I have my cash parked at People's Trust. It was at 1.9% but is now at 1.8%. Your HISA sounds pretty good.


----------



## emperor (Jul 24, 2011)

Just tried to sign up and remembered why I don't get these accounts, my address is a PO box number and they won't accept that. They need a street address and proof of residence there.


----------



## none (Jan 15, 2013)

I disagree with a lot of people on this. Most people think that if you don't have a 5-10 year+ horizon then you shouldn't invest instock due to volatility. Risk has rewards but can also burn you. If you invest in something risker (I'm only talking about some commodity exposure) then it simply means you have more variability when you will buy a house. Intead of buying a house in 4 years invested as you said then it'll be 3-5 - it could go either way. 

Hind site is a ***** but if you HAD invested in the last two years you'd be 40K farther ahead (give or take). Of course if you jump in now it may go the other way - you never know.


----------



## emperor (Jul 24, 2011)

I've had a little luck investing in collectables. Coins, comics, etc. As far as stocks, commodities, currency exchange and business ventures go I've lost tens of thousands and never made a cent. 

I've had too many things blow up in my face to hope for the best, I bet that even houses will drop in value within 4 years of me buying but I've waited 10 years to own a place. I can't out wait the borrowers driving up the price of everything because of low interest rates.

I want to get to a place where I have a renter living with me so my monthly bills are very low. Once I know I have that to fall back on I will take some gambles.

I was hoping maybe there was a cash-able market linked GIC. Something where people use my money in the stock market and I get a % of the profit but my principle is protected and I can cash out at any time.


----------



## sprocket1200 (Aug 21, 2009)

Wow

Time to read wealthy barber....



emperor said:


> I've had a little luck investing in collectables. Coins, comics, etc. As far as stocks, commodities, currency exchange and business ventures go I've lost tens of thousands and never made a cent.
> 
> I've had too many things blow up in my face to hope for the best, I bet that even houses will drop in value within 4 years of me buying but I've waited 10 years to own a place. I can't out wait the borrowers driving up the price of everything because of low interest rates.
> 
> ...


----------



## NotMe (Jan 10, 2011)

emperor said:


> I've had a little luck investing in collectables. Coins, comics, etc. As far as stocks, commodities, currency exchange and business ventures go I've lost tens of thousands and never made a cent.
> 
> I've had too many things blow up in my face to hope for the best, I bet that even houses will drop in value within 4 years of me buying but I've waited 10 years to own a place. I can't out wait the borrowers driving up the price of everything because of low interest rates.
> 
> ...


You know that it's interesting that you say you've lost money on every business venture you've gone into, but then say you want to get a place with a renter. You do realize that being a landlord is a business venture, yes?


----------



## MoreMiles (Apr 20, 2011)

Personally, I would not live with a stranger in my basement. What if that person turns out to be a weirdo, tracking everything I do? My dorm days are over. I want a place truly to myself and my family.
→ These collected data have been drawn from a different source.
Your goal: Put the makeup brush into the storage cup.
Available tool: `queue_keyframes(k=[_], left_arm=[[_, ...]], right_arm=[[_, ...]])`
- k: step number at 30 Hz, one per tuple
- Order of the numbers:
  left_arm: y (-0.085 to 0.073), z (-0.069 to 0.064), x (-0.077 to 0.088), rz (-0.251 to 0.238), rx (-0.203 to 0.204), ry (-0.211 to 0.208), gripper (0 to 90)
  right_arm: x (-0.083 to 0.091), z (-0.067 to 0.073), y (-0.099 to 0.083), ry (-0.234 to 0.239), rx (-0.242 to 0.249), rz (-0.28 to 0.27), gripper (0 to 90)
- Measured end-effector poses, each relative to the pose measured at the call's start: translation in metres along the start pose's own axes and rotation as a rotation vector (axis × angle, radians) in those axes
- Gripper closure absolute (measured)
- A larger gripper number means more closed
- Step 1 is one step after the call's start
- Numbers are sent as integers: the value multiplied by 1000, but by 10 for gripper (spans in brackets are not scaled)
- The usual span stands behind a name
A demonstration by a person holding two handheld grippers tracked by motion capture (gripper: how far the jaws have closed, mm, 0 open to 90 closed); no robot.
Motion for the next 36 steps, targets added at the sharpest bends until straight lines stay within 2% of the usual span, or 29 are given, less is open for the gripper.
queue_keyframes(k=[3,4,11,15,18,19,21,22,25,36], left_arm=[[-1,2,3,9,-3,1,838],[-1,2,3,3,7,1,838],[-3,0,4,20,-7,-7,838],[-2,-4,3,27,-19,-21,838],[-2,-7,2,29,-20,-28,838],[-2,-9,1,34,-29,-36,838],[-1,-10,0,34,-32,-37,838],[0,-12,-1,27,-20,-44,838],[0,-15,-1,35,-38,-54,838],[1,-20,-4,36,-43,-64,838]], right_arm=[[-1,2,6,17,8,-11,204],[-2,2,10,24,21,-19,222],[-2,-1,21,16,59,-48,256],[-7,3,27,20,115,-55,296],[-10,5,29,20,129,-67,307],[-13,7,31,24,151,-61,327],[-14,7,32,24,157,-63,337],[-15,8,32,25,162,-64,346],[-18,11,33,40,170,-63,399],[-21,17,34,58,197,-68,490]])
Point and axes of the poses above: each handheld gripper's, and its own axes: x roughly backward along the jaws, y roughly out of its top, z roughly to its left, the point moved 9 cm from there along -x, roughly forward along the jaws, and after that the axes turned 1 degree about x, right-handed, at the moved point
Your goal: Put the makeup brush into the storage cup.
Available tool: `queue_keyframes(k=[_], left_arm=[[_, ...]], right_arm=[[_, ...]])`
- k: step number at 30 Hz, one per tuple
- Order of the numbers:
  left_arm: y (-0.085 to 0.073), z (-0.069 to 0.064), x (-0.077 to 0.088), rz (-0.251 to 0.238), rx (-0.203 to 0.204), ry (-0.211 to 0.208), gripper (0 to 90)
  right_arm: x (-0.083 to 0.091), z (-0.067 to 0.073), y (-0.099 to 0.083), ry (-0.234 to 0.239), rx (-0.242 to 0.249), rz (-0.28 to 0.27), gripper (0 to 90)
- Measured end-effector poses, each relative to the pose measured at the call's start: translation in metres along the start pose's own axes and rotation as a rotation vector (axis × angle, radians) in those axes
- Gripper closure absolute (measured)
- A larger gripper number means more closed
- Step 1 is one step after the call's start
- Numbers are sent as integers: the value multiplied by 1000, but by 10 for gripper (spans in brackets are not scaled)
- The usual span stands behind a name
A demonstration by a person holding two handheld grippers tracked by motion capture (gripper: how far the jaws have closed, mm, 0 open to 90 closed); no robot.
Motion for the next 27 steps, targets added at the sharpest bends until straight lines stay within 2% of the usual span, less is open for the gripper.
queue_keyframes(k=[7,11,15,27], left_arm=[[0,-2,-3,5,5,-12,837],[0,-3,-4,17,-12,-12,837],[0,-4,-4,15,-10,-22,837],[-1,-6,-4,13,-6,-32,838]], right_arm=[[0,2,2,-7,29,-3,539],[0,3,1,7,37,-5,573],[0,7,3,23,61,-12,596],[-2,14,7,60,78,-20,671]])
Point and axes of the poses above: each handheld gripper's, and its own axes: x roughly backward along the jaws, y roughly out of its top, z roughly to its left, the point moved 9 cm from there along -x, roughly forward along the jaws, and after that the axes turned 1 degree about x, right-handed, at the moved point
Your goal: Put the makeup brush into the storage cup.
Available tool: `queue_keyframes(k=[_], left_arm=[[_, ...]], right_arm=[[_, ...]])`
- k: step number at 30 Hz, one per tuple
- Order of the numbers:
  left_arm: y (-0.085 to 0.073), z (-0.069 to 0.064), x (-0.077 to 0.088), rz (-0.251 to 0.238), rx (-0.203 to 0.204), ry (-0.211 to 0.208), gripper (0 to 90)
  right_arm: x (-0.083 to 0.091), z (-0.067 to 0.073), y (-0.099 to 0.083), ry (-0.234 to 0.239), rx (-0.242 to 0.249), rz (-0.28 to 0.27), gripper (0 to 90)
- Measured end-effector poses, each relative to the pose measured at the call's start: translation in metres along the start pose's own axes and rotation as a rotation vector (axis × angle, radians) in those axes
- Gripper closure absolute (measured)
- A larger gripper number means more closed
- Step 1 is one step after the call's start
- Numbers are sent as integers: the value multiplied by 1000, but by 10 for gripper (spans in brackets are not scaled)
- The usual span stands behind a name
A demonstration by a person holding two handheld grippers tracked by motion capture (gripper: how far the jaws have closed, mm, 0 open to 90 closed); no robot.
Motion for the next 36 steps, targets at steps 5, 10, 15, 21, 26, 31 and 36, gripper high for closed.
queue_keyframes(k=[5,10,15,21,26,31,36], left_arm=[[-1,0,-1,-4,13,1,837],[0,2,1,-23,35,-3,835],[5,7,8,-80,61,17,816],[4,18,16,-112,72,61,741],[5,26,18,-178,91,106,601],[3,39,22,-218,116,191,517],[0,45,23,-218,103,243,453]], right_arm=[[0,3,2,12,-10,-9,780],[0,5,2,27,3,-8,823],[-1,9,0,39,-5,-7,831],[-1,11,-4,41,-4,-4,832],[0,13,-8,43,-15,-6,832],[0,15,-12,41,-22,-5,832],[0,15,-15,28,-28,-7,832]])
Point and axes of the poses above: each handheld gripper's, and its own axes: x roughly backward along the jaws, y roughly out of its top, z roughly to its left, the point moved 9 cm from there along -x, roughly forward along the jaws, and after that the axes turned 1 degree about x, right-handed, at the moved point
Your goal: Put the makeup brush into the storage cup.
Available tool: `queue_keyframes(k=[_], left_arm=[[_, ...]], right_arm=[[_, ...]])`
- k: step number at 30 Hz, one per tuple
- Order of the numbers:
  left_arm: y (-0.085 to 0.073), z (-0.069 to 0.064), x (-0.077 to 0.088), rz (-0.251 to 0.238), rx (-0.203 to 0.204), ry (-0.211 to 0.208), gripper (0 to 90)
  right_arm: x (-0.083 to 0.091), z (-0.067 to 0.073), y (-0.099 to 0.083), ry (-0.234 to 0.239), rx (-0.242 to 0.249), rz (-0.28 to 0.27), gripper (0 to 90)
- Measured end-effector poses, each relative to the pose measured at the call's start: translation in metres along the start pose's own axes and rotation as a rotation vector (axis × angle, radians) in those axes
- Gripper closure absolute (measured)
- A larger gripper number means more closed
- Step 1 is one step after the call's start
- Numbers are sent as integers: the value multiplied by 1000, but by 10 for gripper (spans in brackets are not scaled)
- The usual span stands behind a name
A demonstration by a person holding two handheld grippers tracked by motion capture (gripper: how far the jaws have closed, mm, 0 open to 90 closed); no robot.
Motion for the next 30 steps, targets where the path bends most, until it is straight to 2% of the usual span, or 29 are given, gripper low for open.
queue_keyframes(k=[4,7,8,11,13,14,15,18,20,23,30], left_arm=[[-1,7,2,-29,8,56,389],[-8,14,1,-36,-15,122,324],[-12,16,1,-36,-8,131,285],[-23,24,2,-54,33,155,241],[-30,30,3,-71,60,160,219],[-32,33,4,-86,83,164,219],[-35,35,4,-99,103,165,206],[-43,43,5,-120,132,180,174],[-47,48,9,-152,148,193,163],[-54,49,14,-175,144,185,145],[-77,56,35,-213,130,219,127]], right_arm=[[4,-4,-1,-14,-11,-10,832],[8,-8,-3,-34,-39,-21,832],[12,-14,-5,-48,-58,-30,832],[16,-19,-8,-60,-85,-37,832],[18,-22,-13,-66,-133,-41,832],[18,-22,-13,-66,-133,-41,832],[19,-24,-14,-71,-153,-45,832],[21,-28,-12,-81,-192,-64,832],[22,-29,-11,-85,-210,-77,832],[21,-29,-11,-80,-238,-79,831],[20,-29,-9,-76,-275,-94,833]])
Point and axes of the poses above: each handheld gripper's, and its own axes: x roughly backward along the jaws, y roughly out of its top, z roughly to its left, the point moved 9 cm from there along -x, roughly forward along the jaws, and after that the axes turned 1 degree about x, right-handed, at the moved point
But then everyone's standard is different. You may be fine with it.


----------



## none (Jan 15, 2013)

emperor said:


> I was hoping maybe there was a cash-able market linked GIC. Something where people use my money in the stock market and I get a % of the profit but my principle is protected and I can cash out at any time.


So you want high return with zero risk? Yeah, that's called a savings account and pays about 1.5%


----------



## emperor (Jul 24, 2011)

Ya that's what I thought. Just wanted to make sure before I spent my time shuffling things around.


----------